Records from a data collection:
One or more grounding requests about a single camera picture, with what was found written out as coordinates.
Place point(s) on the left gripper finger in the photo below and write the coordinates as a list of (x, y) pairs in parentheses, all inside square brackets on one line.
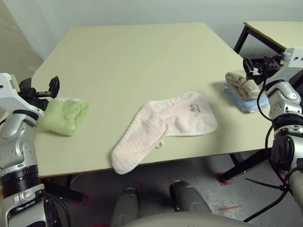
[(54, 87), (25, 86)]

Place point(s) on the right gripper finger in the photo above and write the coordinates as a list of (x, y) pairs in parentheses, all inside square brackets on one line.
[(249, 68), (259, 81)]

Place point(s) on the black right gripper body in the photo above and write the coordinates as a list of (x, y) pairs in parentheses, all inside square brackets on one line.
[(270, 65)]

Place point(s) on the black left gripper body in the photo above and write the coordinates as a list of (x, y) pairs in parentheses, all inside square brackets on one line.
[(39, 100)]

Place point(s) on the pink terry towel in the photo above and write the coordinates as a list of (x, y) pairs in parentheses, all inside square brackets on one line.
[(146, 127)]

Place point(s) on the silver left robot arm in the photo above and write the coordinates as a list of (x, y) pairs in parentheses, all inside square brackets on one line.
[(16, 132)]

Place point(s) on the beige folded towel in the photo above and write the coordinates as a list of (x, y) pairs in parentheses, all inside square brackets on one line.
[(239, 82)]

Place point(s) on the light blue folded towel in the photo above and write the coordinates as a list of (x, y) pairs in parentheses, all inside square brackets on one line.
[(246, 104)]

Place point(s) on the green folded towel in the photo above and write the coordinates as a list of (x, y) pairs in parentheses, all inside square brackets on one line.
[(64, 116)]

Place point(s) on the long black zip tie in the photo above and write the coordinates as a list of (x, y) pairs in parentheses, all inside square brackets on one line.
[(262, 183)]

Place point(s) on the red floor tape square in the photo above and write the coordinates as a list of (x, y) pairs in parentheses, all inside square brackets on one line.
[(219, 176), (87, 198)]

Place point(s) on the red floor tape line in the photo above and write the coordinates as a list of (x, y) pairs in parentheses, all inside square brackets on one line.
[(230, 207)]

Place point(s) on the grey right robot leg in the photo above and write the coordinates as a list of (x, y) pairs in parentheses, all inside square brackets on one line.
[(189, 198)]

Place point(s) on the grey robot leg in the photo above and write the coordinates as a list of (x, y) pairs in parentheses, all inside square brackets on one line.
[(125, 208), (189, 198)]

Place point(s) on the grey left robot leg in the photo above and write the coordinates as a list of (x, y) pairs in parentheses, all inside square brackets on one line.
[(125, 208)]

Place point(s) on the beige robot torso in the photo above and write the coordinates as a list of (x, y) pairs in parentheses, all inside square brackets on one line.
[(184, 220)]

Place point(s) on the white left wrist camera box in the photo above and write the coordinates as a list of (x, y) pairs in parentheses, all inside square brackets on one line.
[(9, 94)]

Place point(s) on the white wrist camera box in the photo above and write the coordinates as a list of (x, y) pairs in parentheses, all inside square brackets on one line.
[(9, 94), (294, 58)]

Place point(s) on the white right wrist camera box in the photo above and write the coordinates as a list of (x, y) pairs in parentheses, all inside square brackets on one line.
[(294, 58)]

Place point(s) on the beige side table black frame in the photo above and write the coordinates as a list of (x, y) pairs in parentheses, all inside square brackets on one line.
[(279, 30)]

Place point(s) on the black table leg frame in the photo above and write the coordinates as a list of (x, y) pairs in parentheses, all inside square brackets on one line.
[(246, 163), (64, 190)]

_WORK TO BE COMPLETED_.
Your job is to copy each entry exactly as written; the pictures do not go in.

_RESPONSE BOX_.
One or more grounding requests about a single camera picture, with what was found written out as coordinates.
Place point(s) on the left gripper finger in the photo below and write the coordinates as a list of (x, y) pairs in parentheses, all inside square brackets on one line.
[(54, 87), (25, 86)]

Place point(s) on the right gripper finger in the photo above and write the coordinates as a list of (x, y) pairs in parentheses, all inside square brackets on one line.
[(249, 68), (259, 81)]

Place point(s) on the black right gripper body in the photo above and write the coordinates as a list of (x, y) pairs in parentheses, all inside square brackets on one line.
[(270, 65)]

Place point(s) on the black left gripper body in the photo above and write the coordinates as a list of (x, y) pairs in parentheses, all inside square brackets on one line.
[(39, 100)]

Place point(s) on the pink terry towel in the photo above and write the coordinates as a list of (x, y) pairs in parentheses, all inside square brackets on one line.
[(146, 127)]

Place point(s) on the silver left robot arm in the photo above and write the coordinates as a list of (x, y) pairs in parentheses, all inside square brackets on one line.
[(16, 132)]

Place point(s) on the beige folded towel in the photo above and write the coordinates as a list of (x, y) pairs in parentheses, all inside square brackets on one line.
[(239, 82)]

Place point(s) on the light blue folded towel in the photo above and write the coordinates as a list of (x, y) pairs in parentheses, all inside square brackets on one line.
[(246, 104)]

Place point(s) on the green folded towel in the photo above and write the coordinates as a list of (x, y) pairs in parentheses, all inside square brackets on one line.
[(64, 116)]

Place point(s) on the long black zip tie in the photo above and write the coordinates as a list of (x, y) pairs in parentheses, all inside square brackets on one line.
[(262, 183)]

Place point(s) on the red floor tape square in the photo above and write the coordinates as a list of (x, y) pairs in parentheses, all inside square brackets on one line.
[(219, 176), (87, 198)]

Place point(s) on the red floor tape line in the photo above and write the coordinates as a list of (x, y) pairs in parentheses, all inside square brackets on one line.
[(230, 207)]

Place point(s) on the grey right robot leg in the photo above and write the coordinates as a list of (x, y) pairs in parentheses, all inside square brackets on one line.
[(189, 198)]

Place point(s) on the grey robot leg in the photo above and write the coordinates as a list of (x, y) pairs in parentheses, all inside square brackets on one line.
[(125, 208), (189, 198)]

Place point(s) on the grey left robot leg in the photo above and write the coordinates as a list of (x, y) pairs in parentheses, all inside square brackets on one line.
[(125, 208)]

Place point(s) on the beige robot torso in the photo above and write the coordinates as a list of (x, y) pairs in parentheses, all inside square brackets on one line.
[(184, 220)]

Place point(s) on the white left wrist camera box in the photo above and write the coordinates as a list of (x, y) pairs in parentheses, all inside square brackets on one line.
[(9, 94)]

Place point(s) on the white wrist camera box in the photo above and write the coordinates as a list of (x, y) pairs in parentheses, all inside square brackets on one line.
[(9, 94), (294, 58)]

Place point(s) on the white right wrist camera box in the photo above and write the coordinates as a list of (x, y) pairs in parentheses, all inside square brackets on one line.
[(294, 58)]

Place point(s) on the beige side table black frame in the photo above and write the coordinates as a list of (x, y) pairs in parentheses, all inside square brackets on one line.
[(279, 30)]

Place point(s) on the black table leg frame in the photo above and write the coordinates as a list of (x, y) pairs in parentheses, all inside square brackets on one line.
[(246, 163), (64, 190)]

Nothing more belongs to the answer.